Generational Snapshot #4: Generation X

Continuing with our look at Generational snapshots to begin 2013. When you get to the core of what people in a generation have in common—their shared experiences as a collective—you begin to see the big picture of why, as a generation, people do what they do, why they see the world as they see it, and how/why they lead, or micro-manage a project, relationship, or team. This week’s snapshot features Generation X.

Natural Realities in a Nutshell

Born: 1964-1979
Names: Generation X, Xers, The Thirteenth Generation, Baby Buster Generation
Archetype: Nomad
Mood: Individualism
Focus: Leadership failures, Latchkey Kids, Consumer Boomers (Yuppies, DINKS)
Technology: PC/Computers, MTV, video games
Shifts: Politically Correct Language, AIDS Epidemic, Rising Divorce Rates, Title IX
Beliefs: The world is not safe. If it’s to be, it’s up to me. Trust yourself; everyone else is suspect. Loyalty is an antiquated notion.
Anchor Points: Watergate, Stagflation, 1973 Oil Crisis, AIDS, Challenger Disaster, Wall Street frenzy, Dot-Com, Persian Gulf
People: Bill Gates, Quentin Tarantino, Madonna, Michael Jordan, O.J. Simpson, Johnny Depp, Barack Obama
Places: Iran Hostage Crisis, Cannes Chernobyl, Iraq, Wall Street, Check Point Charlie
Events: Crack, AIDS, Desert Storm, Watergate, Berlin Wall Falls

Natural Realities Explained:
Only 44 million born Xers make up 29 percent of the workforce today and are in their peak earning and young family years. Xers were the children of the first wave of Baby Boomers who work twenty hours a day and bled company colors. Both mom and dad were in the workforce, so these adult, former latchkey kids, don’t want their children to have the same lonely childhoods. As a result, they’re looking for a balance between their career goals and their family goals.

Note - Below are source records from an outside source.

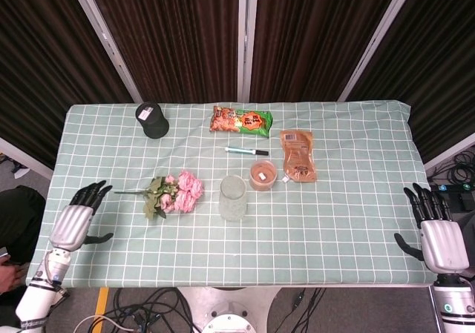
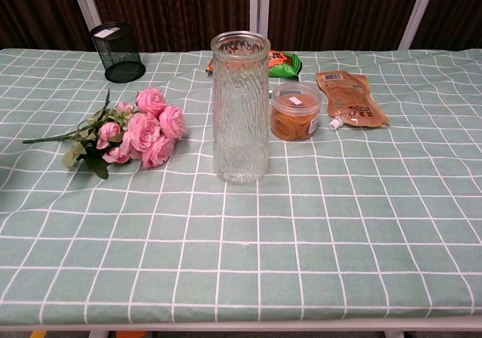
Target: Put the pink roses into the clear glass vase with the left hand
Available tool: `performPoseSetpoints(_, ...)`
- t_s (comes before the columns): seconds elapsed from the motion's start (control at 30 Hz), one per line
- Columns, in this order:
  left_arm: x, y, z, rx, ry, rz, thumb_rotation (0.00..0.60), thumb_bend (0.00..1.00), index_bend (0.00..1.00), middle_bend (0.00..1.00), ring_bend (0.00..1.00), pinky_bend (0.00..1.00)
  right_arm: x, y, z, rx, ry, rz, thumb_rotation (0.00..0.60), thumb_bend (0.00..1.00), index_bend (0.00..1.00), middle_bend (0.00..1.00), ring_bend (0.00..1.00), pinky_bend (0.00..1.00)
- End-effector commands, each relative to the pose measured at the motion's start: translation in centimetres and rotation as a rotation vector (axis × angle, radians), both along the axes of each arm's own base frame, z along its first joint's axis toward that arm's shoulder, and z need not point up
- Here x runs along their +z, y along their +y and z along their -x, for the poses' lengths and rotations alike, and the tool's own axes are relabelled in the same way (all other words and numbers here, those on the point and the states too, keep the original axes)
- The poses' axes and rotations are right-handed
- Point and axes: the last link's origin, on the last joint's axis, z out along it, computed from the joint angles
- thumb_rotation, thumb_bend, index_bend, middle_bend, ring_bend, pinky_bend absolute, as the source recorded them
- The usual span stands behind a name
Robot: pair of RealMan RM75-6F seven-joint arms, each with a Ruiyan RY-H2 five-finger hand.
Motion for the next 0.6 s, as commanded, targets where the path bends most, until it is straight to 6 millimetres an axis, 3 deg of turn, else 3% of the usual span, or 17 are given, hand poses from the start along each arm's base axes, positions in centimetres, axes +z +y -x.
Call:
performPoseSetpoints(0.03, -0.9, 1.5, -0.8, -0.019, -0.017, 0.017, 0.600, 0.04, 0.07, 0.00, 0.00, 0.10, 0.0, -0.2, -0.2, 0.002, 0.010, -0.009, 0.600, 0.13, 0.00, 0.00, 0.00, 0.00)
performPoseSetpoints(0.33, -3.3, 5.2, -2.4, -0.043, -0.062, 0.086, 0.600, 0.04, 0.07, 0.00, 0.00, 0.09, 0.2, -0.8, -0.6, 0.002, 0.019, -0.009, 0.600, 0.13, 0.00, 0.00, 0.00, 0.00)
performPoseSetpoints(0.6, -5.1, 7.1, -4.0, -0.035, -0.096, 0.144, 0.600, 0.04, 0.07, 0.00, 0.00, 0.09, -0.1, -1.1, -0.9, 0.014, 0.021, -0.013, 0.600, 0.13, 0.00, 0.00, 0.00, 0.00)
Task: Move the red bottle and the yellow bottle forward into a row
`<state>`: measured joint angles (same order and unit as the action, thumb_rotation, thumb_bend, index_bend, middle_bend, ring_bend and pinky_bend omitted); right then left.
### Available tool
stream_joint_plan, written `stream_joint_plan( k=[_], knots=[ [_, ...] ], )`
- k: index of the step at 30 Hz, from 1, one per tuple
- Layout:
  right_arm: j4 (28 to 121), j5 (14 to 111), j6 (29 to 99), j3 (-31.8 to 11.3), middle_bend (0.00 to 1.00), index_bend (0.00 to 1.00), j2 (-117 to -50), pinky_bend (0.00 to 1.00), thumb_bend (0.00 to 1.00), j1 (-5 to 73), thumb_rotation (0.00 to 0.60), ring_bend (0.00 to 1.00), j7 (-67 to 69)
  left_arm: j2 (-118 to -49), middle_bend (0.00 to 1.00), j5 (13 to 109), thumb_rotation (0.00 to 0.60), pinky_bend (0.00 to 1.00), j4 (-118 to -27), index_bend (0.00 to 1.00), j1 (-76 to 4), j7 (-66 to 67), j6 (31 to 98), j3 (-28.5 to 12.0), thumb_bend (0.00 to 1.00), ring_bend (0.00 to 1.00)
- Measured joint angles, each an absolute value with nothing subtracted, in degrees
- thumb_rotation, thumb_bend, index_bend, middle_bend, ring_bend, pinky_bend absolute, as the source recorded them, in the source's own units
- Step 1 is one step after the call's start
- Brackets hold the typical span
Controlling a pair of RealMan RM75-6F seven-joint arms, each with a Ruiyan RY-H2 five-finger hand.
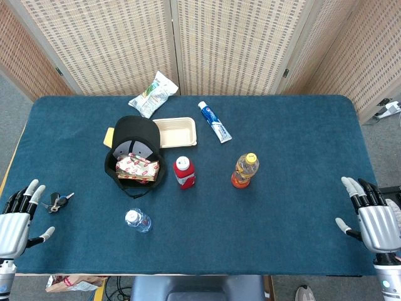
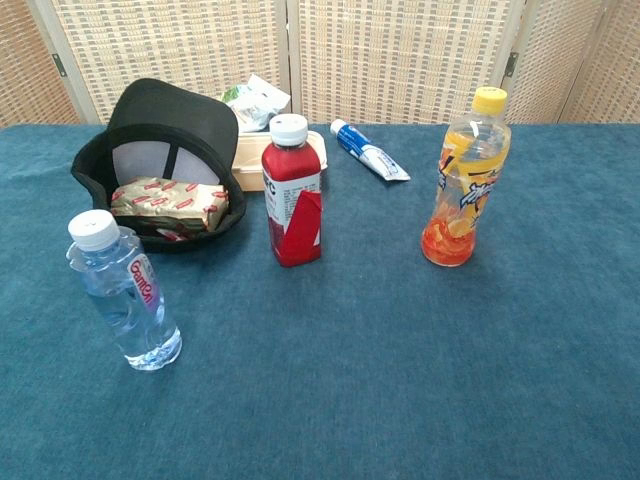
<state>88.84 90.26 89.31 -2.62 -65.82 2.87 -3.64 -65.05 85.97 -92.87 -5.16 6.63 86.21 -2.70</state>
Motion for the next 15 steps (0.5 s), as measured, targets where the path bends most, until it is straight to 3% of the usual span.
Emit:
stream_joint_plan(
  k=[15],
  knots=[
    [90.2, 90.3, 88.7, -2.2, 0.16, 0.06, -64.6, 0.14, 0.19, 2.5, 0.600, 0.09, -2.3, -64.6, 0.00, 86.2, 0.600, 0.06, -93.5, 0.00, -4.9, 6.9, 86.3, -2.3, 0.14, 0.00]
  ],
)
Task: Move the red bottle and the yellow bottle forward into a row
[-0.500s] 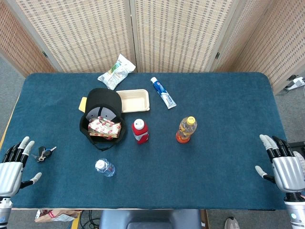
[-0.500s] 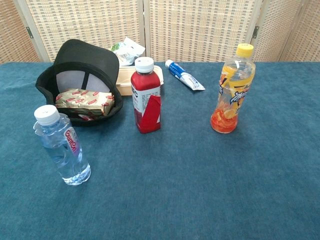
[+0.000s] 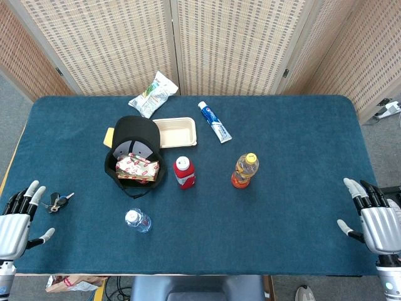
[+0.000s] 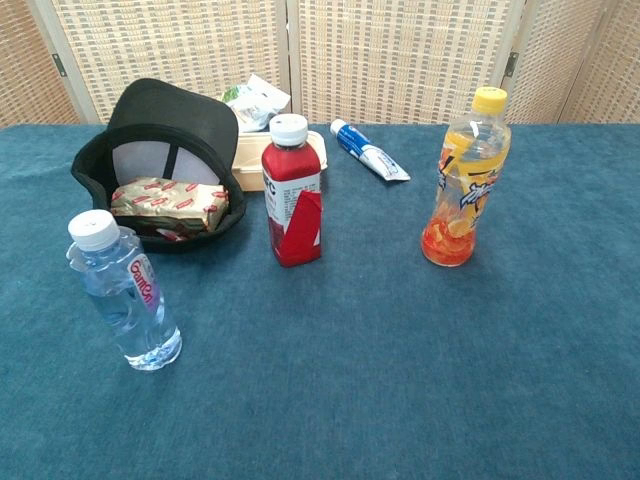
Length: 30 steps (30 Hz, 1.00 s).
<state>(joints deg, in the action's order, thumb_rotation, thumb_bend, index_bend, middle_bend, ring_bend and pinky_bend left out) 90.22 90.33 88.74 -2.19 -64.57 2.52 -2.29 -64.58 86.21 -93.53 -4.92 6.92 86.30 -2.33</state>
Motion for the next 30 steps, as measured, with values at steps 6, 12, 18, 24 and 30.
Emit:
stream_joint_plan(
  k=[6, 12, 18, 24, 30],
  knots=[
    [90.9, 93.0, 88.7, -1.5, 0.16, 0.06, -64.3, 0.14, 0.19, 3.1, 0.600, 0.09, 1.5, -64.3, 0.00, 86.0, 0.600, 0.06, -94.2, 0.00, -5.0, 7.5, 86.0, -2.4, 0.14, 0.00],
    [91.9, 97.3, 88.5, -0.7, 0.16, 0.06, -63.6, 0.14, 0.19, 4.8, 0.600, 0.09, 6.3, -64.2, 0.00, 86.0, 0.600, 0.06, -94.7, 0.00, -5.0, 7.8, 86.2, -2.4, 0.14, 0.00],
    [93.5, 100.4, 86.7, 0.1, 0.16, 0.06, -63.2, 0.14, 0.19, 7.3, 0.600, 0.09, 10.3, -63.9, 0.00, 86.2, 0.600, 0.06, -95.1, 0.00, -4.7, 8.0, 86.5, -2.3, 0.14, 0.00],
    [95.4, 103.3, 83.7, 0.5, 0.16, 0.06, -63.1, 0.14, 0.19, 11.0, 0.600, 0.09, 12.6, -63.8, 0.00, 86.5, 0.600, 0.06, -95.4, 0.00, -4.7, 8.1, 86.6, -2.2, 0.14, 0.00],
    [97.0, 104.3, 78.4, 0.5, 0.16, 0.06, -63.9, 0.14, 0.19, 15.3, 0.600, 0.09, 14.1, -63.8, 0.00, 86.9, 0.600, 0.06, -95.7, 0.00, -4.6, 8.3, 86.8, -2.0, 0.14, 0.00]
  ],
)
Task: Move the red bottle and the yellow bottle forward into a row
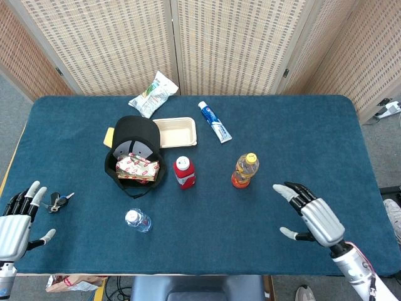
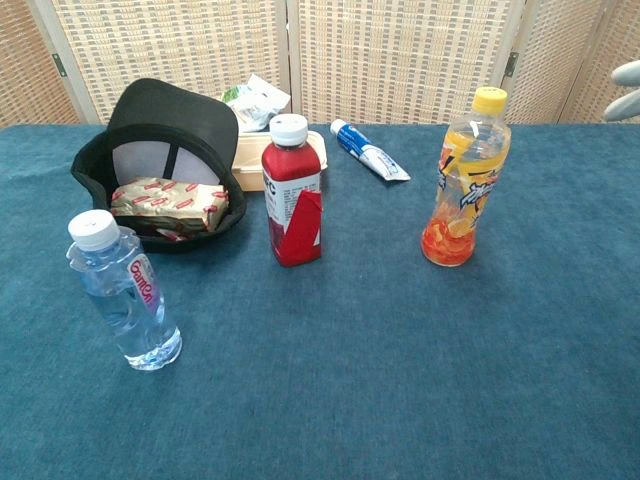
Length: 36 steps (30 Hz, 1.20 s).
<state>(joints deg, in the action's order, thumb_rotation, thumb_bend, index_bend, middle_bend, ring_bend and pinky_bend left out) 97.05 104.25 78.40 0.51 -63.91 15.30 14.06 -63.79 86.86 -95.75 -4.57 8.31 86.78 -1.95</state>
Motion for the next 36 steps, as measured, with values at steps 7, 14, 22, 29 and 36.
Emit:
stream_joint_plan(
  k=[7, 14, 22, 29, 36],
  knots=[
    [98.9, 103.4, 72.3, -0.6, 0.15, 0.06, -66.3, 0.14, 0.15, 21.1, 0.600, 0.08, 18.3, -63.9, 0.00, 87.0, 0.600, 0.06, -95.8, 0.00, -4.5, 8.5, 86.8, -1.8, 0.14, 0.00],
    [99.8, 99.0, 66.5, -3.0, 0.10, 0.06, -69.7, 0.14, 0.05, 26.5, 0.600, 0.04, 23.2, -64.0, 0.00, 87.1, 0.600, 0.06, -95.7, 0.00, -4.5, 8.4, 86.7, -1.7, 0.14, 0.00],
    [98.7, 92.0, 61.8, -7.4, 0.04, 0.05, -75.1, 0.14, 0.05, 31.8, 0.600, 0.02, 26.5, -64.1, 0.00, 87.1, 0.600, 0.06, -95.4, 0.00, -4.4, 8.3, 86.6, -1.7, 0.14, 0.00],
    [94.8, 85.1, 56.7, -11.3, 0.02, 0.00, -81.2, 0.14, 0.03, 36.7, 0.600, 0.01, 28.1, -64.2, 0.00, 87.2, 0.600, 0.06, -95.0, 0.00, -4.4, 8.1, 86.6, -1.5, 0.14, 0.00],
    [89.9, 79.8, 53.2, -14.3, 0.02, 0.00, -86.3, 0.14, 0.00, 40.5, 0.600, 0.01, 28.6, -64.2, 0.00, 87.0, 0.600, 0.06, -94.8, 0.00, -4.4, 7.8, 86.3, -1.6, 0.14, 0.00]
  ],
)
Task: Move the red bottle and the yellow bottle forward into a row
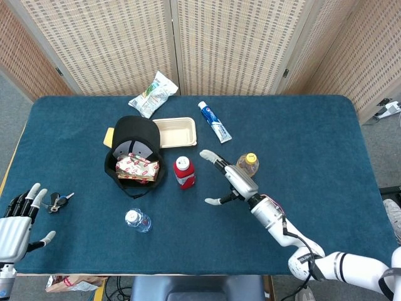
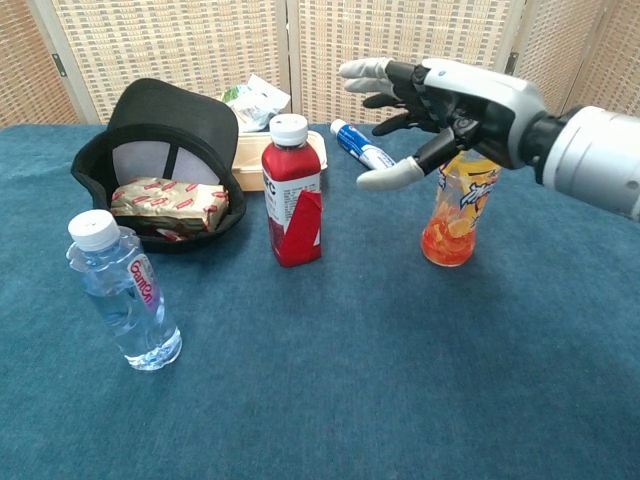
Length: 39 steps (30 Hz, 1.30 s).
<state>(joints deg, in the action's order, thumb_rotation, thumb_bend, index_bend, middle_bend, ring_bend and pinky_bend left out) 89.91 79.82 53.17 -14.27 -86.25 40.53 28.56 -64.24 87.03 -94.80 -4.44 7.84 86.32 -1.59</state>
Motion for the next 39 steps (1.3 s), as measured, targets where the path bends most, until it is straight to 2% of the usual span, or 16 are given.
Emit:
stream_joint_plan(
  k=[10, 28, 34, 37, 39],
  knots=[
    [82.8, 73.5, 48.1, -17.3, 0.02, 0.00, -93.3, 0.14, 0.00, 45.8, 0.600, 0.01, 27.9, -64.0, 0.00, 88.4, 0.600, 0.06, -95.5, 0.00, -4.3, 8.6, 86.8, -1.0, 0.14, 0.00],
    [70.0, 70.6, 42.9, -18.5, 0.03, 0.00, -101.4, 0.14, 0.00, 50.8, 0.600, 0.01, 28.9, -63.2, 0.00, 88.5, 0.600, 0.06, -95.8, 0.00, -3.3, 7.9, 88.0, -0.8, 0.14, 0.00],
    [66.1, 70.4, 41.1, -18.8, 0.06, 0.00, -103.9, 0.14, 0.00, 52.4, 0.600, 0.01, 30.2, -62.9, 0.00, 88.4, 0.600, 0.06, -96.1, 0.00, -3.3, 8.2, 87.9, -1.0, 0.14, 0.00],
    [64.2, 70.6, 41.1, -19.0, 0.13, 0.07, -105.2, 0.14, 0.04, 52.9, 0.600, 0.03, 31.0, -62.8, 0.00, 88.3, 0.600, 0.06, -96.2, 0.00, -3.5, 8.4, 87.6, -1.1, 0.14, 0.00],
    [62.9, 70.8, 41.6, -19.2, 0.20, 0.16, -106.4, 0.15, 0.09, 53.1, 0.600, 0.07, 31.4, -62.8, 0.00, 88.3, 0.600, 0.06, -96.3, 0.00, -3.5, 8.6, 87.5, -1.0, 0.14, 0.00]
  ],
)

Gen Xers survived a hurried childhood of benign neglect and low expectations. Growing up in the long shadow of the Baby Boomers, Xers were largely ignored or criticized for not being more like theBoomers. With an Awakening social mood in high swing, the priority had shifted away from fostering the child and was firmly mesmerized by the rants and chants of idealistic young adult boomers. With both men and women entering the workforce at nearly equal rates, this was the first generation whose parents openly tried to prevent pregnancies by taking a “pill” approved by the FDA in 1960.

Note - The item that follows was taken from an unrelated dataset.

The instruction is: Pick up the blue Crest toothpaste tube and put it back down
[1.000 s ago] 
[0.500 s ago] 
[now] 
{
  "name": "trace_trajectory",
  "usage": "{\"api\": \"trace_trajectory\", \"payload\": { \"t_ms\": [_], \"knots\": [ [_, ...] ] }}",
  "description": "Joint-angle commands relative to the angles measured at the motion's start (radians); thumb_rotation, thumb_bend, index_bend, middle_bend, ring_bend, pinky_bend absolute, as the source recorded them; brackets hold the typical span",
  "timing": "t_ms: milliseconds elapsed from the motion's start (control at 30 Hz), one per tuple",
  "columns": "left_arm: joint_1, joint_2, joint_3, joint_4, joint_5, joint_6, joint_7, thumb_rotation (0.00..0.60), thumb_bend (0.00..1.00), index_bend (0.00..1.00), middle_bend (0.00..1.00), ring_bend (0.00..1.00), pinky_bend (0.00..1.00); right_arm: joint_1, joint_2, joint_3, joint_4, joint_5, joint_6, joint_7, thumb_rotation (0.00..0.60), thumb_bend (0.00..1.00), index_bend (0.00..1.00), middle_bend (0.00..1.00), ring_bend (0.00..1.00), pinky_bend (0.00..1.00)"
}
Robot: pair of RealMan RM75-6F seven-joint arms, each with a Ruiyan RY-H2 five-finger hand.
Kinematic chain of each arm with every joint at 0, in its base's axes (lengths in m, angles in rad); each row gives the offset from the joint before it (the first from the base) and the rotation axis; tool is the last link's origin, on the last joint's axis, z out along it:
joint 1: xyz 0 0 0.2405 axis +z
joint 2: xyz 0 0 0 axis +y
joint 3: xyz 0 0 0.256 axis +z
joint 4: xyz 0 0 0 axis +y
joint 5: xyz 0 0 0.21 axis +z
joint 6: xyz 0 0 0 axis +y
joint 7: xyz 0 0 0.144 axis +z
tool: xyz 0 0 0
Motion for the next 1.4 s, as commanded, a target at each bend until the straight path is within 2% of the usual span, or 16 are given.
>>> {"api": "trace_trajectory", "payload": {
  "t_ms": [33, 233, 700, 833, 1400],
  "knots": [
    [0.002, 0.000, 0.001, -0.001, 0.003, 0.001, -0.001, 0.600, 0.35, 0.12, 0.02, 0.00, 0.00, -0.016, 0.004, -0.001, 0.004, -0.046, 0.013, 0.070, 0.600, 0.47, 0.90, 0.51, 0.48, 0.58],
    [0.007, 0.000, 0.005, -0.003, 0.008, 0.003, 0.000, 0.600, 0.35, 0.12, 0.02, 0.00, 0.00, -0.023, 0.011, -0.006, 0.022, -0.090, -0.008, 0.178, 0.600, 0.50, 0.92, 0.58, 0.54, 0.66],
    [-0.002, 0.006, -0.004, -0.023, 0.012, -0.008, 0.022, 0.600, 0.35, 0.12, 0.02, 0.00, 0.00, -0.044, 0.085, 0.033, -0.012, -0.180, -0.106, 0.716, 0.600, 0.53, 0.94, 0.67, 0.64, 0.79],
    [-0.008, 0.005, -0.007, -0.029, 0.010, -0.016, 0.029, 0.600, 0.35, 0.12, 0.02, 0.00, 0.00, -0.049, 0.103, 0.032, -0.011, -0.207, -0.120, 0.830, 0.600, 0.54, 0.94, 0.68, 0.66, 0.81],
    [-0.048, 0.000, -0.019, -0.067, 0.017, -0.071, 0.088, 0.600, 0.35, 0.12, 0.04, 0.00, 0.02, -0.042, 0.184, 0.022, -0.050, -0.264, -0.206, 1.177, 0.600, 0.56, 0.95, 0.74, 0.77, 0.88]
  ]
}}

Economic freedom for women was on the rise. Divorce rates tripled to over 50 percent, and soon nearly 40 percent of Xers were raised in single-parent households. Xers were four to five times more likely to have experienced divorce in their families than their Boomer predecessors. With social programs and after-school activities lagging behind the
need, Gen Xer latchkey kids went home after school to an empty house to fend for themselves. Leaders and institutions were no longer to be blindly trusted; now it was each man, woman, and CHILD left to watch out for him- or herself. These factors shaped the Gen Xers that are in the workforce today.